Он быстро взглянул на нее, слегка отступив назад. Дэвиду показалось, что над ним подсмеиваются. Но ее худощавое лицо и губы сохраняли спокойствие.
— Вы не теряете присутствия духа.
— У меня просто нет выбора. — С этими словами она пригубила вино из бокала, продолжая смотреть ему прямо в глаза: — А почему именно мне вы решили посочувствовать?
— Потому, — произнес Дэвид с некоторой нерешительностью, — что мне известно, как близки вы были к Уинстону. Я подумал, что для вас это тоже могло оказаться немалым потрясением. Так или иначе, но работу вы потеряли.
В ответ она только кивнула:
— Правда. Но я не рассматривала себя работающей только на Уинстона. Скорее на правительство. На всю страну. От моих услуг просто отказались.
Дэвид смотрел на губы Сандз — слегка влажные от вина и чуть поблескивающие в дневном свете. Не самое соблазнительное из всего, что он успел увидеть в Англии после возвращения домой. Однако он почувствовал возникшее в нем желание. Дэвид протянул руку, чтобы взять пустой бокал из рук девушки.
— Принести вам еще чего-нибудь?
Она слегка улыбнулась ему.
— Согласна, если вам так хочется.
Бокал уже был в его руке.
— Фруктовый пунш?
— Скорее джин с тоником.
— Хорошо, — проговорил он, отходя от девушки. — Может быть, продолжим на террасе? Смотрите, какой прекрасный день.
— Согласна, — с той же интонацией отозвалась Сандз, — как вам угодно.
Дэвид улыбнулся в ответ. У него появилось предчувствие скорой и легкой победы. А скорые победы доставляли немалое удовольствие.
— Не уходите отсюда.
ИТАЛИЯ
Повитуха вышла из комнаты, вытирая руки.
— В доме есть выпивка? — обратилась она к Тео. Он так и застыл в одной позе, склонившись над столом.
— Поищи в шкафу, — прошептал Тео.
Повитуха принялась шарить по полкам, нашла полбутылки бренди. Затем налила стакан и ушла на кухню.
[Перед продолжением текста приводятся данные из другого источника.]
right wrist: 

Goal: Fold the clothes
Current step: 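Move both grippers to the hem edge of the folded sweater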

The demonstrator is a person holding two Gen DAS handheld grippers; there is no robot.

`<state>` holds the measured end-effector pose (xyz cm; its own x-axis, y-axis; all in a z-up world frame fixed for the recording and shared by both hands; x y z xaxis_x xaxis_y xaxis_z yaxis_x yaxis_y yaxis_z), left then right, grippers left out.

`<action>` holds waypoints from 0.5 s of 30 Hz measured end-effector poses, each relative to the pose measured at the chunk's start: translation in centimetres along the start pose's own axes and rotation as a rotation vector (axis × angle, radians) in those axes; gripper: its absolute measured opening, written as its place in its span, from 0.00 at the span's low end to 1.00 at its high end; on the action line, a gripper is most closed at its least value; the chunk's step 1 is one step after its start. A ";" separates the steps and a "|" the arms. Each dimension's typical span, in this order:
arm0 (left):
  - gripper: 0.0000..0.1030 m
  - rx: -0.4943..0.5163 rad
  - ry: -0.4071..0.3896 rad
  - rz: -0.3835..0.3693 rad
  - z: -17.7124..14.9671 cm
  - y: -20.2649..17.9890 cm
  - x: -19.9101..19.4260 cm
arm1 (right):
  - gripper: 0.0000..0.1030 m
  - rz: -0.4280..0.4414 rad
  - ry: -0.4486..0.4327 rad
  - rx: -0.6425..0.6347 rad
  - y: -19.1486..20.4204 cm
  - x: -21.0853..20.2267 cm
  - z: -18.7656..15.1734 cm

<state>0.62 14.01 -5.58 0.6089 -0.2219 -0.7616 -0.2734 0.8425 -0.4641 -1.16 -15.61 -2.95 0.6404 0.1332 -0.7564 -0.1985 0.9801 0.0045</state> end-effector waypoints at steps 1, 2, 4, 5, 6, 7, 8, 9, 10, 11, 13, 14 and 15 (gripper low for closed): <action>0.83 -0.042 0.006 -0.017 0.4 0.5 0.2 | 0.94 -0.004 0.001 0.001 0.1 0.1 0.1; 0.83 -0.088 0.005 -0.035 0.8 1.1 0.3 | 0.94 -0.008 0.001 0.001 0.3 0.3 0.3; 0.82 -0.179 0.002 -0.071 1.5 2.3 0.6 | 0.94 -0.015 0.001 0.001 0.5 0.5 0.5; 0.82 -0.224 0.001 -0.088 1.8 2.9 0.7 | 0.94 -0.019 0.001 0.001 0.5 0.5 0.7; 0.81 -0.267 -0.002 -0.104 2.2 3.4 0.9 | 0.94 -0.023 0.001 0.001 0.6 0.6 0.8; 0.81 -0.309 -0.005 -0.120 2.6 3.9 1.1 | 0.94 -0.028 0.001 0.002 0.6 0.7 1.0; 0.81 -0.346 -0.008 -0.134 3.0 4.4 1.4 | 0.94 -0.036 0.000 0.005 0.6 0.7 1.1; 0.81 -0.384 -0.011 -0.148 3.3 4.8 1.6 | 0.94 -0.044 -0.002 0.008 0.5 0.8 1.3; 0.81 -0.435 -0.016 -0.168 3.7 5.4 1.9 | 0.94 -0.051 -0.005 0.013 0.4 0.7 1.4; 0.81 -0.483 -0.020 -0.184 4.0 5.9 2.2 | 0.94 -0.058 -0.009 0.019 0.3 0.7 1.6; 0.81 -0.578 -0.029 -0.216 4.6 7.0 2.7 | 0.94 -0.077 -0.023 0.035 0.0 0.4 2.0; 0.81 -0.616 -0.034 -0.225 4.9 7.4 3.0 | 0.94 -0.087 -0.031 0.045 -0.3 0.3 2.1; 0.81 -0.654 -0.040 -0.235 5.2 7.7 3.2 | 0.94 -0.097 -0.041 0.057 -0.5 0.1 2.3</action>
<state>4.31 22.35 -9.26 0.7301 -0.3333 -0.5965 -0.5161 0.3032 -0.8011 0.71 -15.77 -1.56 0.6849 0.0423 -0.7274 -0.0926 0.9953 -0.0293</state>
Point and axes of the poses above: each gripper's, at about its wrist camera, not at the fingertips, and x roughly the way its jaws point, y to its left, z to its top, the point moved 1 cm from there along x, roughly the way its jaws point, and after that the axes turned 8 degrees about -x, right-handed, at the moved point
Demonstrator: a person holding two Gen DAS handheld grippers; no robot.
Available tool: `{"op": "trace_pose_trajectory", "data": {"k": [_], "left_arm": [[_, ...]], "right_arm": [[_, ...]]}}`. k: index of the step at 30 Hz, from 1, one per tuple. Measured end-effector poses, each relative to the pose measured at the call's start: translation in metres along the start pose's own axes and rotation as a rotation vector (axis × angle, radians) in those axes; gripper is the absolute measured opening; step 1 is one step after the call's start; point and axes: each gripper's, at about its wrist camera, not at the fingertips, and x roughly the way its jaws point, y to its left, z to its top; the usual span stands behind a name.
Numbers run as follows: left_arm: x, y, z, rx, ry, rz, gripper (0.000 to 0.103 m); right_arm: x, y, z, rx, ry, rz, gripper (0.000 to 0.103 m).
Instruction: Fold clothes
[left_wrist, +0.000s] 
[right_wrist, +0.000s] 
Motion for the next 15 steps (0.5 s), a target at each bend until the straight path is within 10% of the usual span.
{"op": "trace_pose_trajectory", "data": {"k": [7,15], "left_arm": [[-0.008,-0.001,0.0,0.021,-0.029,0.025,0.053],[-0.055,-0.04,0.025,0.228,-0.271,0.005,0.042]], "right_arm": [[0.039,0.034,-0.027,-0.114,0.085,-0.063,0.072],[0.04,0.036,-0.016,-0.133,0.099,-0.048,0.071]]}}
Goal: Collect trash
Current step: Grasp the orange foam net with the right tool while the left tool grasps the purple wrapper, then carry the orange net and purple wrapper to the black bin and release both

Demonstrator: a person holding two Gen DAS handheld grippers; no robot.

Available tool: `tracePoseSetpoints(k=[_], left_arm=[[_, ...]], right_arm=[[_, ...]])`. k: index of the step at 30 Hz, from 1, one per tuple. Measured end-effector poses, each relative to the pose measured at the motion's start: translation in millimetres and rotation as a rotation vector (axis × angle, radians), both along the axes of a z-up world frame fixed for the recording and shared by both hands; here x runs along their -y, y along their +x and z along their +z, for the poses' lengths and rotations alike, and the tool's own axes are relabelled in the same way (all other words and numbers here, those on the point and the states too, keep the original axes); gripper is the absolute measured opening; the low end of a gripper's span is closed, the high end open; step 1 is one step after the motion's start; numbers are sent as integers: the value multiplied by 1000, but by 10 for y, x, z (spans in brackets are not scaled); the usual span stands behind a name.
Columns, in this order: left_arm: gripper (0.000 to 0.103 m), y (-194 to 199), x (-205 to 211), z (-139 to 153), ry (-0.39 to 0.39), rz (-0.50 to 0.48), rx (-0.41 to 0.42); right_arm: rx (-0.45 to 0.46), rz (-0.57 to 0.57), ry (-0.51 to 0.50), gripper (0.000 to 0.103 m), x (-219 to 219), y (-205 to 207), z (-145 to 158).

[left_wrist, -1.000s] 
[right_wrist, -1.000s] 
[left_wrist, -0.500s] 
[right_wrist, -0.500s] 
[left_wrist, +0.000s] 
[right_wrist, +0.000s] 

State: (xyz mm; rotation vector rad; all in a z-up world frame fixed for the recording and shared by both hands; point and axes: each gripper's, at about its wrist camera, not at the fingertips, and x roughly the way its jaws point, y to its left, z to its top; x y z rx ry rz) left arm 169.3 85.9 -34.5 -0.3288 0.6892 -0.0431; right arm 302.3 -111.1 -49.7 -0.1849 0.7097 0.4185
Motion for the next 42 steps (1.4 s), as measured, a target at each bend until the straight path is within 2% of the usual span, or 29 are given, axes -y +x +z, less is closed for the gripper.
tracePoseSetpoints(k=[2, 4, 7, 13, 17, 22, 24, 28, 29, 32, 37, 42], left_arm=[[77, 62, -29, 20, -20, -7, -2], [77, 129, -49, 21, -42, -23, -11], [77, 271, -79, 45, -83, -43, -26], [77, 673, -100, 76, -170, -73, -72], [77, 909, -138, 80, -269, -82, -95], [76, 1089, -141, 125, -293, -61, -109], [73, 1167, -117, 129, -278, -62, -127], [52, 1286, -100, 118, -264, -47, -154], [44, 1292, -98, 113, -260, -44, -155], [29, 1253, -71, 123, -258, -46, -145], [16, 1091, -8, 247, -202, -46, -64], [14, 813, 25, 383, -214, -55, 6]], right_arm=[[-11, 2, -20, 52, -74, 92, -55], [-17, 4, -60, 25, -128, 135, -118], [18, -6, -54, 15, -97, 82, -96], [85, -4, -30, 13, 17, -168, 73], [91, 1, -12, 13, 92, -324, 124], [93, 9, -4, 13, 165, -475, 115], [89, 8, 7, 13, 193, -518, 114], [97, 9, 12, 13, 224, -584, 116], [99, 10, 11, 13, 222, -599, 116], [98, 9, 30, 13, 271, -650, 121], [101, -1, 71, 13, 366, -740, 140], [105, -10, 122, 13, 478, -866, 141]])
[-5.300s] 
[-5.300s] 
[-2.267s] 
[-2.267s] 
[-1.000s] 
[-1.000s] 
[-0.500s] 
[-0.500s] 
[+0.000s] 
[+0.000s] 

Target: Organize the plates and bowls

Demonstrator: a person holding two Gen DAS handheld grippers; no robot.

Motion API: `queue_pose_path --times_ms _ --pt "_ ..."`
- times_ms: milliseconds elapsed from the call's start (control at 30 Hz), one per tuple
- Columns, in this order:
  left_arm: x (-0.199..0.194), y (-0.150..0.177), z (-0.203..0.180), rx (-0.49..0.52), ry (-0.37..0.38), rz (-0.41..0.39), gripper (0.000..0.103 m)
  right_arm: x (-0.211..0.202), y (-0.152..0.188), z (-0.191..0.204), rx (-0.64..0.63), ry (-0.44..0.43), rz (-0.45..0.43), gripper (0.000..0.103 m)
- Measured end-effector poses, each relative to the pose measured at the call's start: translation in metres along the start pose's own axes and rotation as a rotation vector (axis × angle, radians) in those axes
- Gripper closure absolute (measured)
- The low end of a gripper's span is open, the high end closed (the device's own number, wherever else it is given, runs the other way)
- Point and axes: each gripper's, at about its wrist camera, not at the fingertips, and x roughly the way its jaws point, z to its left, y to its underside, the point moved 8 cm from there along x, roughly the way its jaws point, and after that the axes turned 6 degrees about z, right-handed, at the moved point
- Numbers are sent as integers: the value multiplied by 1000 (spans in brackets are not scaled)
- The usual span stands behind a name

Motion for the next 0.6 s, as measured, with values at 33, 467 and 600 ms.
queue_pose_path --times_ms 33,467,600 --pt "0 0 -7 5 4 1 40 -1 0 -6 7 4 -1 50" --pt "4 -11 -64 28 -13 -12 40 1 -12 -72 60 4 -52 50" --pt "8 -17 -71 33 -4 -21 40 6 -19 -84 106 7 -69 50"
Наконец Тео нашел в себе силы сделать первое движение. С трудом развернувшись и опираясь на палку, он захромал к комнате роженицы. Войдя в комнату, Тео сразу же ощутил запах бойни.
Повитуха положила мать и дочь рядом, укрыв одной окровавленной простыней. Дрожащей рукой Тео откинул ее и застыл над телом сестры и младенца.
Лицо Кандиды было мраморно-белым, глаза полуоткрыты и смотрели куда-то в потолок. Капли молока выступили на сосках.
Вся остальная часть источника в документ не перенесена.